Толпа загоготала. Увидев, как предводитель, краснея и стыдясь, засучивал штаны, она почувствовала себя бодрою и удвоила усилия.
Но тут встретилось новое затруднение: груды мусора убывали в виду всех, так что скоро нечего было валить в реку. Принялись за последнюю груду, на которую Угрюм-Бурчеев надеялся как на каменную гору. Река задумалась, забуровила дно, но через мгновение потекла веселее прежнего. Однажды, однако, счастье улыбнулось ему. Собрав последние усилия и истощив весь запас мусора, жители принялись за строительный материал и разом двинули в реку целую массу его. Затем толпы с гиком бросились в воду и стали погружать материал на дно. Река всею массою вод хлынула на это новое препятствие и вдруг закрутилась на одном месте. Раздался треск, свист и какое-то громадное клокотание, словно миллионы неведомых гадин разом пустили свой шип из водяных хлябей. Затем все смолкло: река на минуту остановилась и тихо-тихо начала разливаться по луговой стороне.

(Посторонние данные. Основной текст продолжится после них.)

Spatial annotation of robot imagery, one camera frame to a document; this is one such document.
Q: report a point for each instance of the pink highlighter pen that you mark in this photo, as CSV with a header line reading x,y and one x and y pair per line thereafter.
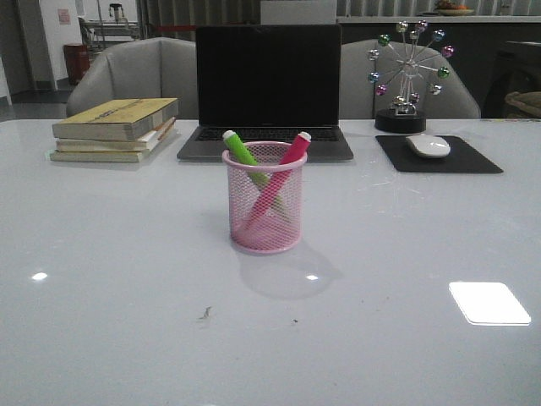
x,y
295,152

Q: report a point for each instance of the green highlighter pen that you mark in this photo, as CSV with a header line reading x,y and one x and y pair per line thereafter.
x,y
242,149

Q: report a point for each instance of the pink mesh pen holder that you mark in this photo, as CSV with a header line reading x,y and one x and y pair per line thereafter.
x,y
270,233

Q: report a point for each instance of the grey open laptop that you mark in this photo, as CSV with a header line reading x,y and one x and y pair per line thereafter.
x,y
268,83

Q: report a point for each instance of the bottom cream book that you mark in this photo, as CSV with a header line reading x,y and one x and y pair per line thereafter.
x,y
123,157

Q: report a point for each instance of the cream book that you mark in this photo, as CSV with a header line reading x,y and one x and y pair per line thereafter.
x,y
146,142
123,157

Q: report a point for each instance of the right grey armchair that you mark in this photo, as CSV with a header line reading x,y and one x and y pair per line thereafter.
x,y
358,101

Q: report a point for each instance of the grey armchair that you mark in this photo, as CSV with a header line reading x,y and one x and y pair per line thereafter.
x,y
358,101
152,68

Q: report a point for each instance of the top yellow book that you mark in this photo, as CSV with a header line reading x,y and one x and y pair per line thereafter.
x,y
122,119

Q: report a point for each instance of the white computer mouse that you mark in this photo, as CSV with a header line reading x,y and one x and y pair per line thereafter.
x,y
428,146

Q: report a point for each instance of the left grey armchair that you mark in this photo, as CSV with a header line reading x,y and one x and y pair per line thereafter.
x,y
152,68

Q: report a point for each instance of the ferris wheel desk toy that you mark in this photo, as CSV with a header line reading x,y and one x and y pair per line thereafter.
x,y
403,64

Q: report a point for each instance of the black mouse pad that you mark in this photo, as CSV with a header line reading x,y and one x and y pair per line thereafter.
x,y
462,158

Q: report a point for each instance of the middle cream book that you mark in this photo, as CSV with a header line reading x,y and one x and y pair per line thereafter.
x,y
146,142

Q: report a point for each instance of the metal cart in background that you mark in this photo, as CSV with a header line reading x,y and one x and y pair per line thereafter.
x,y
106,23

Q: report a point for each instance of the red trash bin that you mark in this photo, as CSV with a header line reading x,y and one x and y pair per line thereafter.
x,y
77,61

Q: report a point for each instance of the fruit bowl on counter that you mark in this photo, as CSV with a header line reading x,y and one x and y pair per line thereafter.
x,y
451,8

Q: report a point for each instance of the beige cushion at right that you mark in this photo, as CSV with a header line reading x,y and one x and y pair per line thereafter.
x,y
528,103

К вечеру разлив был до того велик, что не видно было пределов его, а вода между тем все прибывала и прибывала. Откуда-то слышался гул; казалось, что где-то рушатся целые деревни, и там раздаются вопли, стоны и проклятия. Плыли по воде стоги сена, бревна, обломки изб и, достигнув плотины, с треском сталкивались друг с другом, ныряли, опять выплывали и сбивались в кучу в одном месте. Разумеется, Угрюм-Бурчеев ничего этого не предвидел, но, взглянув на громадную массу вод, он до того просветлел, что даже получил дар слова и стал хвастаться.

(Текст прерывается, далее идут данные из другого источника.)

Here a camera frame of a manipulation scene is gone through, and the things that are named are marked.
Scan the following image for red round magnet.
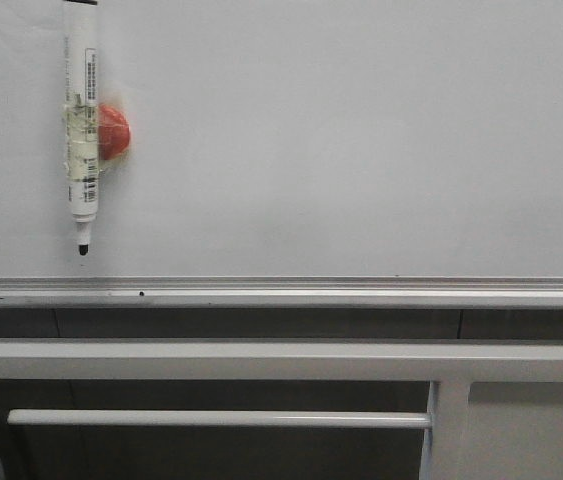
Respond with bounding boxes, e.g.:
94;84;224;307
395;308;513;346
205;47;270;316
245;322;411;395
98;103;131;161

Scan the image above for white whiteboard marker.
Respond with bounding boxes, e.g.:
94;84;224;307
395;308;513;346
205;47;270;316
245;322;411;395
62;1;100;256

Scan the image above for white horizontal stand rod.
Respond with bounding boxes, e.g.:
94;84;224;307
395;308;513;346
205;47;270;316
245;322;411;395
7;409;433;430

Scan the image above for whiteboard with aluminium frame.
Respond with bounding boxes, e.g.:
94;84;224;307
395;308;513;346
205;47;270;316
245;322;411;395
0;1;563;307

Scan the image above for white metal stand frame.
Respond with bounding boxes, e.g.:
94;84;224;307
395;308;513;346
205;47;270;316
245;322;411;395
0;339;563;479

— Тако да видят людие! — сказал он, думая попасть в господствовавший в то время фотиевско-аракчеевский тон; но потом, вспомнив, что он все-таки не более как прохвост, обратился к будочникам и приказал согнать городских попов:
— Гони!
Нет ничего опаснее, как воображение прохвоста, не сдерживаемого уздою и не угрожаемого непрерывным представлением о возможности наказания на теле. Однажды возбужденное, оно сбрасывает с себя всякое иго действительности и начинает рисовать своему обладателю предприятия самые грандиозные. Погасить солнце, провертеть в земле дыру, через которую можно было бы наблюдать за тем, что делается в аду, — вот единственные цели, которые истинный прохвост признает достойными своих усилий. Голова его уподобляется дикой пустыне, во всех закоулках которой восстают образы самой привередливой демонологии. Все это мятется, свистит, гикает и, шумя невидимыми крыльями, устремляется куда-то в темную, безрассветную даль…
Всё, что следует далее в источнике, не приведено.